Work order. Only an exact repeat of the listing, without its images, counts as the answer.

Information provided.

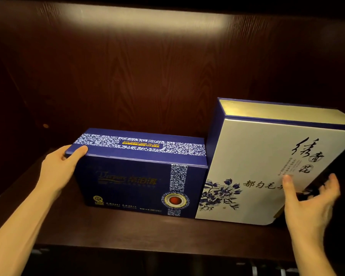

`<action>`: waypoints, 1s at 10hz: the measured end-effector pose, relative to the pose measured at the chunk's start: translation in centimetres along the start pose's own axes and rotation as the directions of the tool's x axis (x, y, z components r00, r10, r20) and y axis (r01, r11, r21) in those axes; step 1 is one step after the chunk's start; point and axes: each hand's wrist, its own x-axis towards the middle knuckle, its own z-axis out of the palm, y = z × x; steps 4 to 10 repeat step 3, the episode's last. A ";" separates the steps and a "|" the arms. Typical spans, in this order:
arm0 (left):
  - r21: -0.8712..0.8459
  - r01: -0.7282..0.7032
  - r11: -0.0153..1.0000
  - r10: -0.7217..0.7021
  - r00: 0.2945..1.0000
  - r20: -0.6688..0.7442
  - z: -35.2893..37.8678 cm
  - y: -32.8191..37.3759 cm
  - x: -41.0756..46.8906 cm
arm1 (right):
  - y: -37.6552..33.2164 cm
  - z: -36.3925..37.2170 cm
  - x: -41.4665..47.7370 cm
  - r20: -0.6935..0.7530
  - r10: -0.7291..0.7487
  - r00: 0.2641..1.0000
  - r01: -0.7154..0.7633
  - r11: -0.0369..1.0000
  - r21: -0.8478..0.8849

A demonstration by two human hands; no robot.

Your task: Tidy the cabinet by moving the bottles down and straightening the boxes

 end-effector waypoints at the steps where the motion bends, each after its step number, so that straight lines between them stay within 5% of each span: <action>1: 0.101 -0.016 0.995 0.016 1.000 0.001 0.1 0.5 -0.2 | -0.8 -0.2 -0.7 -0.002 -0.069 0.998 0.069 0.995 -0.073; 3: 0.314 -0.182 0.932 0.218 0.973 -0.083 0.6 3.4 -2.0 | -5.0 -1.3 -2.3 0.035 -0.541 0.840 0.540 0.829 -0.144; 10: 0.314 -0.182 0.932 0.218 0.973 -0.083 0.6 3.4 -2.0 | -5.0 -1.3 -2.3 0.035 -0.541 0.840 0.540 0.829 -0.144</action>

Output.
`<action>`: waypoints, 1s at 10hz: the measured end-effector pose, relative to the pose measured at the chunk's start: translation in centimetres along the start pose's own axes and rotation as the directions of the tool's x axis (x, y, z components r00, r10, r20) and y axis (r01, r11, r21) in those axes; step 1 is one step after the chunk's start; point and axes: each hand's wrist, its own x-axis towards the middle knuckle, its own z-axis out of the palm, y = z × x; steps 4 to 10 repeat step 3, the episode's last. A ";" separates the steps and a "|" the arms. Typical spans, in this order:
arm0 (left):
  - r21: -0.8712..0.8459
  - r01: -0.7282..0.7032
  - r11: -0.0153..1.0000
  - r10: -0.7217..0.7021
  - r00: 0.2945..1.0000
  - r20: -0.6688..0.7442
  - z: -35.2893..37.8678 cm
  - y: -32.8191..37.3759 cm
  - x: -41.0756..46.8906 cm
arm1 (right):
  - y: -37.6552..33.2164 cm
  - z: -36.3925..37.2170 cm
  - x: -41.4665..47.7370 cm
  - r20: -0.6935..0.7530
  - r10: -0.7291..0.7487
  - r00: 0.2641..1.0000
  - r01: -0.7154..0.7633
  - r11: -0.0369..1.0000
  - r21: -0.8478..0.8849

A demonstration by two human hands; no robot.

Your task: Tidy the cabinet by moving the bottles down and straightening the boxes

 end-effector waypoints at the steps where the motion bends, each after its step number, so that straight lines between them stay within 5% of each span: <action>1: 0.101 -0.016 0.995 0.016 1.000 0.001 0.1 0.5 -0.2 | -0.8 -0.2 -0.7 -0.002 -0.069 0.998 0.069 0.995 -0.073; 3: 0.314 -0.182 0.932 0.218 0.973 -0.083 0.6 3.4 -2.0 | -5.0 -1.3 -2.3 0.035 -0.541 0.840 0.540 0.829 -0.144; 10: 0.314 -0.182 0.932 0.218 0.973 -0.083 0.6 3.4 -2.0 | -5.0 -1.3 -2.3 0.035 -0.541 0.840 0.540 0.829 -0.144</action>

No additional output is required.